[DATA SEGMENT Boundary: Start]
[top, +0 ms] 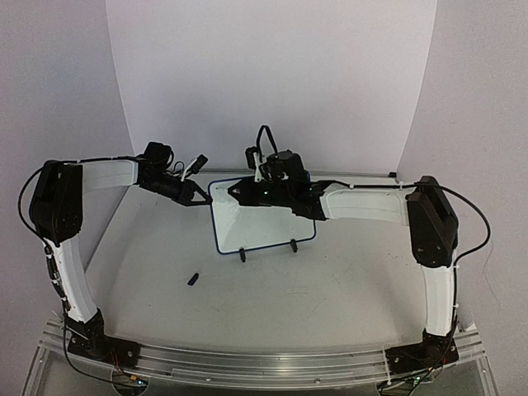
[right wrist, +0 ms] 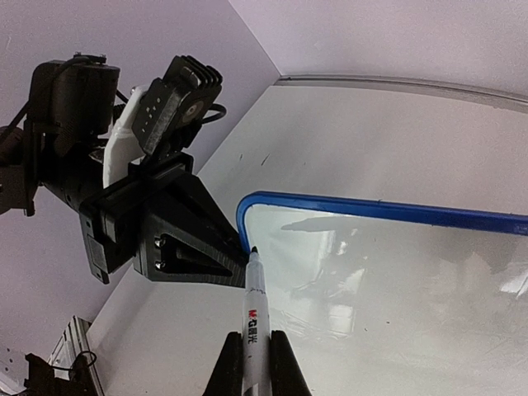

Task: Write a sentence on the whiteboard
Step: Write on the whiteboard with the whiteboard marker without the cap.

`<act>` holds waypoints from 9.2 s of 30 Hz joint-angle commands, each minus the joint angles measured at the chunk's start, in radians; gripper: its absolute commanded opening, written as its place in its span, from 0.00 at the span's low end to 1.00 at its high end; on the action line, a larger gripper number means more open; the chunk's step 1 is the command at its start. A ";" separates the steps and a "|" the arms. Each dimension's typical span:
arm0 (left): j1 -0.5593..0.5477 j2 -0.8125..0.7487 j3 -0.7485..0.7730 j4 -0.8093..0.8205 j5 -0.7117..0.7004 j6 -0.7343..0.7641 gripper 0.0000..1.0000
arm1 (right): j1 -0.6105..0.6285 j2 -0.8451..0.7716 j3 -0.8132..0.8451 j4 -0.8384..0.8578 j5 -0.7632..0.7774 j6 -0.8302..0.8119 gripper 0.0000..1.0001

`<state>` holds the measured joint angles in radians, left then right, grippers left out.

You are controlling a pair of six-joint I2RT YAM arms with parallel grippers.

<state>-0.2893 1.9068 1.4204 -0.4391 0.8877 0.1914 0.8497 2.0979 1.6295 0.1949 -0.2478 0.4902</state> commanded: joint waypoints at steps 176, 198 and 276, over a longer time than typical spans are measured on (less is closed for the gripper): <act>-0.016 -0.051 0.020 -0.044 -0.079 0.077 0.00 | -0.035 -0.057 -0.126 0.118 -0.027 0.015 0.00; -0.018 -0.049 0.022 -0.045 -0.079 0.081 0.00 | -0.034 0.000 -0.085 0.096 -0.028 0.023 0.00; -0.026 -0.051 0.025 -0.053 -0.086 0.089 0.00 | -0.073 -0.111 -0.188 0.146 0.009 0.051 0.00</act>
<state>-0.3050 1.8893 1.4204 -0.4725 0.8516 0.2359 0.7817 1.9615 1.3856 0.2993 -0.2499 0.5277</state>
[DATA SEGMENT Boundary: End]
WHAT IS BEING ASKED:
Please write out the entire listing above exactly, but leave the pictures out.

RESULT OF THE TASK:
[top, +0 ms] 
[right wrist, +0 ms] 

Task: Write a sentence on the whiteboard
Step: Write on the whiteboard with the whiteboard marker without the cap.

`<act>` holds waypoints from 9.2 s of 30 Hz joint-angle commands, each minus the joint angles measured at the chunk's start, in radians; gripper: its absolute commanded opening, written as its place in its span, from 0.00 at the span's low end to 1.00 at its high end; on the action line, a larger gripper number means more open; the chunk's step 1 is the command at its start. A ";" separates the steps and a "|" the arms. Each dimension's typical span:
arm0 (left): j1 -0.5593..0.5477 j2 -0.8125..0.7487 j3 -0.7485..0.7730 j4 -0.8093..0.8205 j5 -0.7117..0.7004 j6 -0.7343..0.7641 gripper 0.0000..1.0000
arm1 (right): j1 -0.6105..0.6285 j2 -0.8451..0.7716 j3 -0.8132..0.8451 j4 -0.8384..0.8578 j5 -0.7632..0.7774 j6 -0.8302..0.8119 gripper 0.0000..1.0001

`<state>` holds the measured joint angles in radians, left then right, grippers left out.

You are controlling a pair of six-joint I2RT YAM arms with parallel grippers.

<state>-0.2893 1.9068 1.4204 -0.4391 0.8877 0.1914 0.8497 2.0979 1.6295 0.1949 -0.2478 0.4902</state> commanded: joint waypoints at steps 176, 198 and 276, over a longer time than typical spans are measured on (less is closed for the gripper): <act>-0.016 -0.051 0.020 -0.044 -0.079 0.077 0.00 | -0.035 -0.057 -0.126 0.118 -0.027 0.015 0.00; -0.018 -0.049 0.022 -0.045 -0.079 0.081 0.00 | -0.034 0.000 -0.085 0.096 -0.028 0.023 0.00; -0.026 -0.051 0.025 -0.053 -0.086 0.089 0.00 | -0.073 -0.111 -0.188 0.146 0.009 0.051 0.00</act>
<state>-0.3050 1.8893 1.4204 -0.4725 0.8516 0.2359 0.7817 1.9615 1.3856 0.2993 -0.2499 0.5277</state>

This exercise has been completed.